(Records from a data source)
■ ■ ■ ■ ■ ■ ■
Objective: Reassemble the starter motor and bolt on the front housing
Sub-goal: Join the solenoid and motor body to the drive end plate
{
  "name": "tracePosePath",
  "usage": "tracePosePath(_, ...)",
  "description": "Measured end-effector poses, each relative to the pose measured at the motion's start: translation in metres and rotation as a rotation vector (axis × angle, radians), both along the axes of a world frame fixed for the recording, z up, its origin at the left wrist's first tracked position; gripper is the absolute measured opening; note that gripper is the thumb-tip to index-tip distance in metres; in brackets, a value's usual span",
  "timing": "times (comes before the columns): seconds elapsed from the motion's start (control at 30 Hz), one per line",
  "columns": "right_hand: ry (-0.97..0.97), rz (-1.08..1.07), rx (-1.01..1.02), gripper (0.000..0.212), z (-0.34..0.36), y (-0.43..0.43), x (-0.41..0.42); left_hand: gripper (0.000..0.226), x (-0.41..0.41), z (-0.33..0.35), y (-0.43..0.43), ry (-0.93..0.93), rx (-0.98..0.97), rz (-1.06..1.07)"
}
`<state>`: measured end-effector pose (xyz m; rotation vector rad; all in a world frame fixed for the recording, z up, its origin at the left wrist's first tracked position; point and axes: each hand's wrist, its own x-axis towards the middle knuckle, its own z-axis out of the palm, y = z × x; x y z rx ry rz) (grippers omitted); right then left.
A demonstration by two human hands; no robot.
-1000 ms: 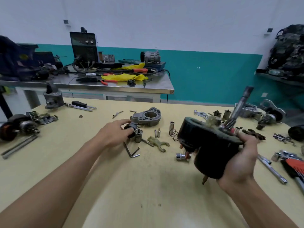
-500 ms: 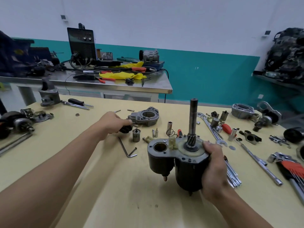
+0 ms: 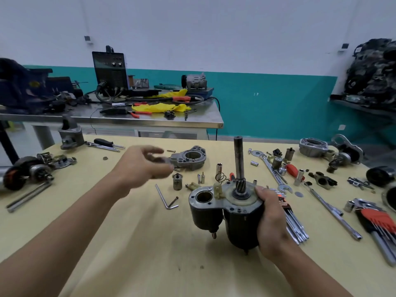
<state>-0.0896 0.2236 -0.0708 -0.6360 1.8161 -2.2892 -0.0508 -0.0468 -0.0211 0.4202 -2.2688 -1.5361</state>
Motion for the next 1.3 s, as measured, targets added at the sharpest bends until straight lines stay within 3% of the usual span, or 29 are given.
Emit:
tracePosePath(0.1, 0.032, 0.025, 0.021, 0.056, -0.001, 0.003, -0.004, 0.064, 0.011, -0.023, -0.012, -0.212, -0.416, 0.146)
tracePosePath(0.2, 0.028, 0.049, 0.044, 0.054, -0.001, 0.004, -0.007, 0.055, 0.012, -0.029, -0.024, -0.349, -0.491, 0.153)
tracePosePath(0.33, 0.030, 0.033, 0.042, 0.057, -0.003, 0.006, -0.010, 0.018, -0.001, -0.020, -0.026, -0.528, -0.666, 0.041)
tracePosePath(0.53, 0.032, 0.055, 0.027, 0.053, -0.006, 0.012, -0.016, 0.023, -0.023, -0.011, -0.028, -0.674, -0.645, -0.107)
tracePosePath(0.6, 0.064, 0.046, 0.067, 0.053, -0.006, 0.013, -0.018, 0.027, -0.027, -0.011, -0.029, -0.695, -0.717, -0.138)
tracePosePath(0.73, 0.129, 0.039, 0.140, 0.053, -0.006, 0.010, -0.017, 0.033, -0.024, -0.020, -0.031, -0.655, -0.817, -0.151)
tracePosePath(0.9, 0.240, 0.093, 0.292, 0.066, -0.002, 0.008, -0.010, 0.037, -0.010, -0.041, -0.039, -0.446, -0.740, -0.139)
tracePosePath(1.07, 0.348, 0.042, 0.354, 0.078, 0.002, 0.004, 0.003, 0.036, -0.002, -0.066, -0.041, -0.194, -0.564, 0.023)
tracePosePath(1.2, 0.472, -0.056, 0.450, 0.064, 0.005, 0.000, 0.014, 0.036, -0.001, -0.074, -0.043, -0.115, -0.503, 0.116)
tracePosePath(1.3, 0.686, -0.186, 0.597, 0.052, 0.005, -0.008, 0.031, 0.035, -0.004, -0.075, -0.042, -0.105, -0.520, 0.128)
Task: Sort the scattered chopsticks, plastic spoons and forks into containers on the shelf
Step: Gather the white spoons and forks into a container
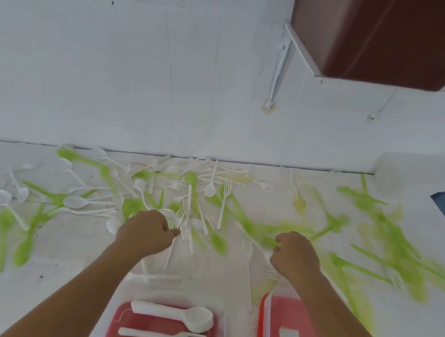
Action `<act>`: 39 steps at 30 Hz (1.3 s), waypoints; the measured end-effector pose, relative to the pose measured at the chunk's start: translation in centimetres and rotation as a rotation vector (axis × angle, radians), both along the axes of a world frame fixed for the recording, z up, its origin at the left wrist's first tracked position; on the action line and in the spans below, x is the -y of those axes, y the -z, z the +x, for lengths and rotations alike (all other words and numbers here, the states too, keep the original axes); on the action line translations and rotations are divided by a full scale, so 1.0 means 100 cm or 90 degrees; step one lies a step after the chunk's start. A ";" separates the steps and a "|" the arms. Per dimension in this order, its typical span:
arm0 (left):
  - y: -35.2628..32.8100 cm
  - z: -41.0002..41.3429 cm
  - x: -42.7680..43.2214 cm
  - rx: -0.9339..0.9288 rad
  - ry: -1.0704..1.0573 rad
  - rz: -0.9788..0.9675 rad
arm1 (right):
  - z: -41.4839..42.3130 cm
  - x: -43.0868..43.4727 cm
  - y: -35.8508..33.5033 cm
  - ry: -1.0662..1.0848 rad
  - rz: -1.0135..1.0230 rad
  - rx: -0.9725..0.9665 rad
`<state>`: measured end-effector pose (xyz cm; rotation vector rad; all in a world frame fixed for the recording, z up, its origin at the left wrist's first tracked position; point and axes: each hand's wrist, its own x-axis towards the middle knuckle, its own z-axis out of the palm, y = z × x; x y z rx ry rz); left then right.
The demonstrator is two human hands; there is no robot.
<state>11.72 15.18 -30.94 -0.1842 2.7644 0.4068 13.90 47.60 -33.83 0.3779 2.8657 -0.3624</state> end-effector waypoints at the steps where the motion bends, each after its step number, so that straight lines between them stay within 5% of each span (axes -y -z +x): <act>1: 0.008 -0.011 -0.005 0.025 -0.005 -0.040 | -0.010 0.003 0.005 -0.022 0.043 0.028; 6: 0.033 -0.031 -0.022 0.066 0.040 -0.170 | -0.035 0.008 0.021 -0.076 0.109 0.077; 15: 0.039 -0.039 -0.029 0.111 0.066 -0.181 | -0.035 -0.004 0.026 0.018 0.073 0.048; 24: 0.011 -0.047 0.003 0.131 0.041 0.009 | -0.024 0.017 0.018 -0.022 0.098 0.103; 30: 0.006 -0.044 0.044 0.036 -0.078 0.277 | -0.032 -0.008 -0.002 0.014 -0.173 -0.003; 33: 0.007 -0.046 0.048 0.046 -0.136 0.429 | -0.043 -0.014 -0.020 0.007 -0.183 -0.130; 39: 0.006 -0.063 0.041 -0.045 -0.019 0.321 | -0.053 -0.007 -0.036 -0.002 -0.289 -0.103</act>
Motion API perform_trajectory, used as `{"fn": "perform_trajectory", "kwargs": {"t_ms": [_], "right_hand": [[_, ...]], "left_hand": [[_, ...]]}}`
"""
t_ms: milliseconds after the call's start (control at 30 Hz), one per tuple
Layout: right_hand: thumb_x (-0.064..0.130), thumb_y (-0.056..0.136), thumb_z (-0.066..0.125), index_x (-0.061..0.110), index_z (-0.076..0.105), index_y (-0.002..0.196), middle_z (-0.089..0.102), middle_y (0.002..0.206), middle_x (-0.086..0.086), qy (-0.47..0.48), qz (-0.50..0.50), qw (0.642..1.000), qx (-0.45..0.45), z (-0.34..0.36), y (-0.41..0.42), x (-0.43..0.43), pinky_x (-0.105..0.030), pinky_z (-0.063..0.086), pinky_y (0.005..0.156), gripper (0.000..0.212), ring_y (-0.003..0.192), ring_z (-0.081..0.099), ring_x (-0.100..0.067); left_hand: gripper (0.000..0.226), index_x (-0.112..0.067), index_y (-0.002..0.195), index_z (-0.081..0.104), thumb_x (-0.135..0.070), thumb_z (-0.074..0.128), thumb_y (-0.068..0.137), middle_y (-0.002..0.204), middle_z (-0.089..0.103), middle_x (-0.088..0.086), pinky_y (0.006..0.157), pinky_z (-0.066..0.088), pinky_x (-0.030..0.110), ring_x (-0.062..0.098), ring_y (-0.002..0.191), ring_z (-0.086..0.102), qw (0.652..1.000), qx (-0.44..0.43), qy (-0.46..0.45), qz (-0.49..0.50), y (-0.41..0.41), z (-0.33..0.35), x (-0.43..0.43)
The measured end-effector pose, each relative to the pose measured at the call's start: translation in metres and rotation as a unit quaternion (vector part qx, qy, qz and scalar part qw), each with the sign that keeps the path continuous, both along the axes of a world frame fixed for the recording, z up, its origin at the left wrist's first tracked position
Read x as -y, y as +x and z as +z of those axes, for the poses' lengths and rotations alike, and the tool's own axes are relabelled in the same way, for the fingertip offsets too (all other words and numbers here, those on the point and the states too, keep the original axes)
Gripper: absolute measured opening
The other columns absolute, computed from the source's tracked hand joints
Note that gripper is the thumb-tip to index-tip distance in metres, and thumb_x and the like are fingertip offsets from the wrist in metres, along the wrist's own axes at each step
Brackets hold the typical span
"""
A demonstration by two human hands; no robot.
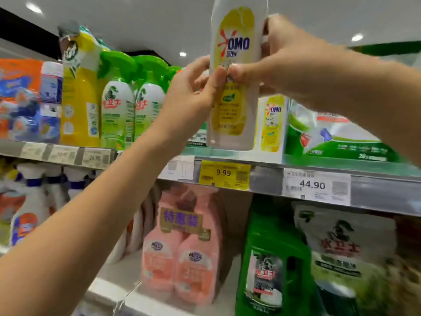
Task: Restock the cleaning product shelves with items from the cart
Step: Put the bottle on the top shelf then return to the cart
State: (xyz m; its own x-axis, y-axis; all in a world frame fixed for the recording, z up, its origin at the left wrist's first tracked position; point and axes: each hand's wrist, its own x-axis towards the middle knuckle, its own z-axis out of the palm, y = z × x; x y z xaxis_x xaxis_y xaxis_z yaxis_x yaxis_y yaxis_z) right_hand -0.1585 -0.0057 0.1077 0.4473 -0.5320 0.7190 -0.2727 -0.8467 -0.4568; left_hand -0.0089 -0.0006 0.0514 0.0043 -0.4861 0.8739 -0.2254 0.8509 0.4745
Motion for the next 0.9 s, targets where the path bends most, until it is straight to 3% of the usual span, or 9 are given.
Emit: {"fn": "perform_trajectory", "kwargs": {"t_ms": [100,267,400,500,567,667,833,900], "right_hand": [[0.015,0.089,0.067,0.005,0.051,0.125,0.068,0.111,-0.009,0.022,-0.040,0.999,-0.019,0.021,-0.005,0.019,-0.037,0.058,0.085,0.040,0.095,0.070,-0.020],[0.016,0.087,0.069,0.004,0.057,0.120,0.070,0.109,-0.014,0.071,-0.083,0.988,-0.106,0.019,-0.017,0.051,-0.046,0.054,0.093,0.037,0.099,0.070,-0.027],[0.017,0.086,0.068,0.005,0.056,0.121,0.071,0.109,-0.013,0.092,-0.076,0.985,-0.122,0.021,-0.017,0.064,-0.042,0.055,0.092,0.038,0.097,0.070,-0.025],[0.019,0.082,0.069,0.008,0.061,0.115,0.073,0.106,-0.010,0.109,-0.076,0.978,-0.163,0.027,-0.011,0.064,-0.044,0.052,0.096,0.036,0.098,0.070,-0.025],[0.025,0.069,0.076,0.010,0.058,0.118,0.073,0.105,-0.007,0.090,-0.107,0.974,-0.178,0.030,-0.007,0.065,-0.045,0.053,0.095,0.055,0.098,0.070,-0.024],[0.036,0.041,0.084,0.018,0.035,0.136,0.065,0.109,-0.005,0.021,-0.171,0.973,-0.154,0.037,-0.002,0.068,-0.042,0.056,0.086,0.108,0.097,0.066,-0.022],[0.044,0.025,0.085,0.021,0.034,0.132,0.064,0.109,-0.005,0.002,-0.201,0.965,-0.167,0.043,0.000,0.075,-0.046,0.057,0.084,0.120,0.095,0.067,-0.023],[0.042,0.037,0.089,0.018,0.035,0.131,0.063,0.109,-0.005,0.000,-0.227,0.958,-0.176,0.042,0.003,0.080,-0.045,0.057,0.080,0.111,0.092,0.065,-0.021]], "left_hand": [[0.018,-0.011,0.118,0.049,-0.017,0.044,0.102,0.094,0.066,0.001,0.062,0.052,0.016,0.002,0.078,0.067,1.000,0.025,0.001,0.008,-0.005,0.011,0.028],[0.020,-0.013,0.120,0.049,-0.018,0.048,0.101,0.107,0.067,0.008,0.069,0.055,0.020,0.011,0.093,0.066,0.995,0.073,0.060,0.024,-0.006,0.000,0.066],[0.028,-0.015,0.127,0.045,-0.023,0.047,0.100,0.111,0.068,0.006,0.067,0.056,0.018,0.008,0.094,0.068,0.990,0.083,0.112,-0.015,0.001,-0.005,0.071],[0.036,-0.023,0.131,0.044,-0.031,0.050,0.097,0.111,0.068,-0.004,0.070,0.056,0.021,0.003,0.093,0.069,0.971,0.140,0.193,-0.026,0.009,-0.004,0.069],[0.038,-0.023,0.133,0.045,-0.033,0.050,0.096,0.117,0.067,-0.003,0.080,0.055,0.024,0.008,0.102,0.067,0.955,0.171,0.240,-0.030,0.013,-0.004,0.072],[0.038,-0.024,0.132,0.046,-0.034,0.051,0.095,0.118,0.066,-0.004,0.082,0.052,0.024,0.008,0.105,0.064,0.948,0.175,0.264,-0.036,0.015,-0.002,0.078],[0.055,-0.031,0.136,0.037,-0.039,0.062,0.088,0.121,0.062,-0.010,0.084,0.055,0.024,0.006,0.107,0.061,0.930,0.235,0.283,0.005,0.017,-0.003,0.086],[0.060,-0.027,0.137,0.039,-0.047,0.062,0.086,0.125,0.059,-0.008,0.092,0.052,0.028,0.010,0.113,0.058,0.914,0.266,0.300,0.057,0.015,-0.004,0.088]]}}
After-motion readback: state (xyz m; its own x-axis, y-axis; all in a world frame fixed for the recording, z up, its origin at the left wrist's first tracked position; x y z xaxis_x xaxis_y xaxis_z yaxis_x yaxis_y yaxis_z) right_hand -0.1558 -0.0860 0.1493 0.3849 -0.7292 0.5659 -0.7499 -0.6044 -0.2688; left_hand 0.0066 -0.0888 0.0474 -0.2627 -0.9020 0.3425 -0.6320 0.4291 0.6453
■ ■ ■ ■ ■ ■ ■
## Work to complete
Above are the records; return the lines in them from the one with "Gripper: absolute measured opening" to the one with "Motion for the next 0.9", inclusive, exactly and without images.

## Written answer
Gripper: absolute measured opening
The other columns absolute, computed from the source's tracked hand joints
Note that gripper is the thumb-tip to index-tip distance in metres, and thumb_x and the like are fingertip offsets from the wrist in metres, along the wrist's own axes at each step
Brackets hold the typical span
"""
A demonstration by two human hands; no robot.
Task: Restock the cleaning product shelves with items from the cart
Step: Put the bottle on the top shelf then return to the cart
State: (xyz m; its own x-axis, y-axis; all in a world frame fixed for the recording, z up, its origin at the left wrist's first tracked position; point and axes: each hand's wrist, its own x-axis towards the middle knuckle, its own z-axis out of the palm, y = z × x; x y z xaxis_x xaxis_y xaxis_z yaxis_x yaxis_y yaxis_z) right_hand -0.1585 -0.0057 0.1077 0.4473 -0.5320 0.7190 -0.2727 -0.8467 -0.4568; left_hand -0.0089 -0.0006 0.0514 0.0043 -0.4861 0.8739 -0.2254 0.8509 0.4745
Motion for the next 0.9 s, targets where the path bends most, until it is straight to 3% of the usual span, or 9 are given.

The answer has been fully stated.